T-Transform Screenshots





This is one of the gems of !Tsuite and allows you to manipulate source text files for job processing. As you will see, the ability and the power of the function is remarkable and very flexible to get any task done.

Main Screen

This is where a user selects the T-Transform definition to be worked on.

From here a user can:

  • Add
  • Edit
  • Delete
  • Make inactive / active
  • Run the transform

Step 1

This step allows you to name the transform and to provide a detailed description.

Each job can also be assigned a group name and/or a sub-group name for future filtering.


Step 2

This is the step where you select the input file to be transformed and its field separator. At each step the user is able to preview the result of any decision made.


Step 3

T-Transform allows you to split a large CSV file into smaller files if required.
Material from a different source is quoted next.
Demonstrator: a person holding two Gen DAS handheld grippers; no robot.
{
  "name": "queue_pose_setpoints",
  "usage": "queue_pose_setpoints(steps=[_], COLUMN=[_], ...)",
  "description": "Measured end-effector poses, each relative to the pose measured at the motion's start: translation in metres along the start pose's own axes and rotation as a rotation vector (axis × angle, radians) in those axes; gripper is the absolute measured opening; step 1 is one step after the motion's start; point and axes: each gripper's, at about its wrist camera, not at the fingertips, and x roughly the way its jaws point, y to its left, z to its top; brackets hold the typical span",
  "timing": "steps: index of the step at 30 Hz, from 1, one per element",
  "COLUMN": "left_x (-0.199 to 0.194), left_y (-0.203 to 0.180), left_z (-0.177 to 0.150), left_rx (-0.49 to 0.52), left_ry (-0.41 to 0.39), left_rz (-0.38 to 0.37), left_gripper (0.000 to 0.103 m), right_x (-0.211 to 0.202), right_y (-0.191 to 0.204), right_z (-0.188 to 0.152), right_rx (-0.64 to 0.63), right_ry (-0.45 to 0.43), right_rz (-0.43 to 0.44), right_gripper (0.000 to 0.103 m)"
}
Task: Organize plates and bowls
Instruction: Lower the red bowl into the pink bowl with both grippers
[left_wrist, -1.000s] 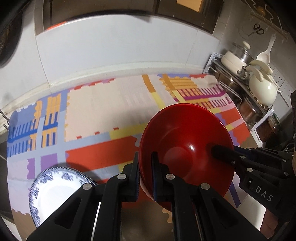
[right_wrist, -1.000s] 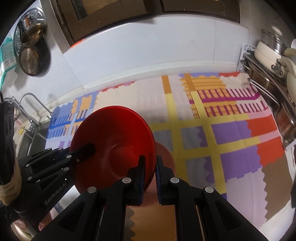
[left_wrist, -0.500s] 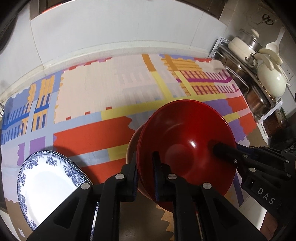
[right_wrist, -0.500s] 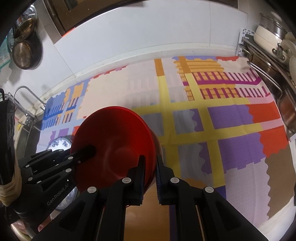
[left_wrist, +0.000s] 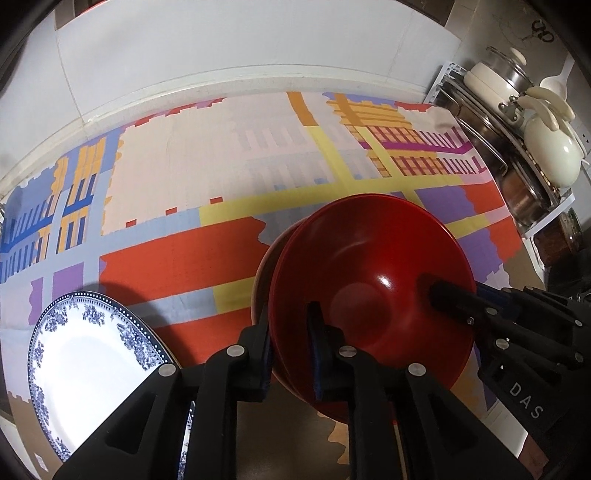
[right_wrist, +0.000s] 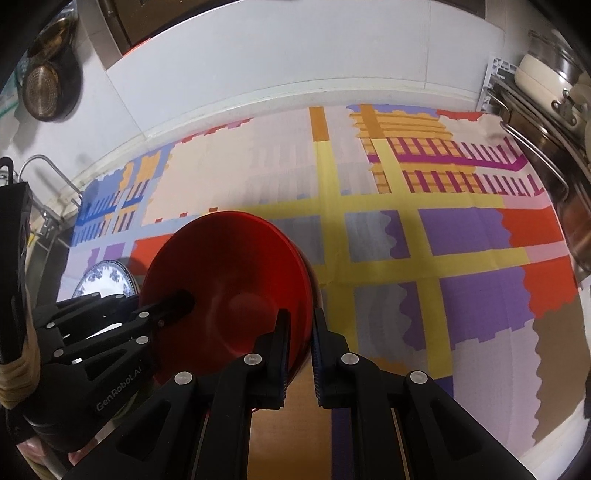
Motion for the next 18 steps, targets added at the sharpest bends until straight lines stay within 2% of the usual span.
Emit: queue_pose_setpoints(steps=[10,14,16,18], left_x=[-0.006,-0.012,-0.014,-0.018], left_y=[0.0,-0.002,-0.002,-0.001], left_z=[0.0,-0.002,-0.003,-0.004], left_rx=[0.011,0.024,0.027,0.026], left_ry=[-0.012,-0.026,-0.029,-0.038], left_rz=[-0.037,-0.036,-0.04,-0.025], left_gripper=[0.031,0.035,0.037,0.043], right_x=[-0.001,-0.005,-0.008,-0.012], right_y=[0.001,0.002,0.003,0.004], right_z=[-0.001,-0.002,-0.002,-0.002], right_rx=[-0.02,-0.04,-0.048,-0.052], right_ry=[0.0,-0.022,-0.04,-0.052], right_rz=[-0.005,-0.021,-0.028,-0.037], right_gripper=[0.015,0.029,0.03,0.034])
This is very powerful if the source file has more than one group of data held within it.


Step 4

This step allows you to globally deal with all rows in the inbound CSV file. In the example to the right, we have deleted all blank lines.


Step 5

The identification of the column headings is very important for downstream processes. The ability to select the column headings row out of the actual file or to create your own column headings is accomplished at this step.

T-Transform is capable of reading any row to select the column headings.


Step 6

You can also read any row to create new columns based on the values seen in a row. For example, if a row contained the dates of the report but no date columns were present in the larger dataset, a user could read the row, extract the dates and create new columns based on a values read from the row.

This is a very powerful but easy-to-use function within the T-Transform job definition.


Step 7

This is a global step to deal with columns with the inbound source CSV. You could delete columns, add columns, clean columns or rename columns at this step.


Step 8

This step allows a user to manipulate specific columns. In the example to the right, we have set a default value to a column if the column is blank.



Step 9

This is the final step that allows the user to validate the transformation logic. You can browse for other sample CSV files and it will run through the logic to validate how your definition will be executed.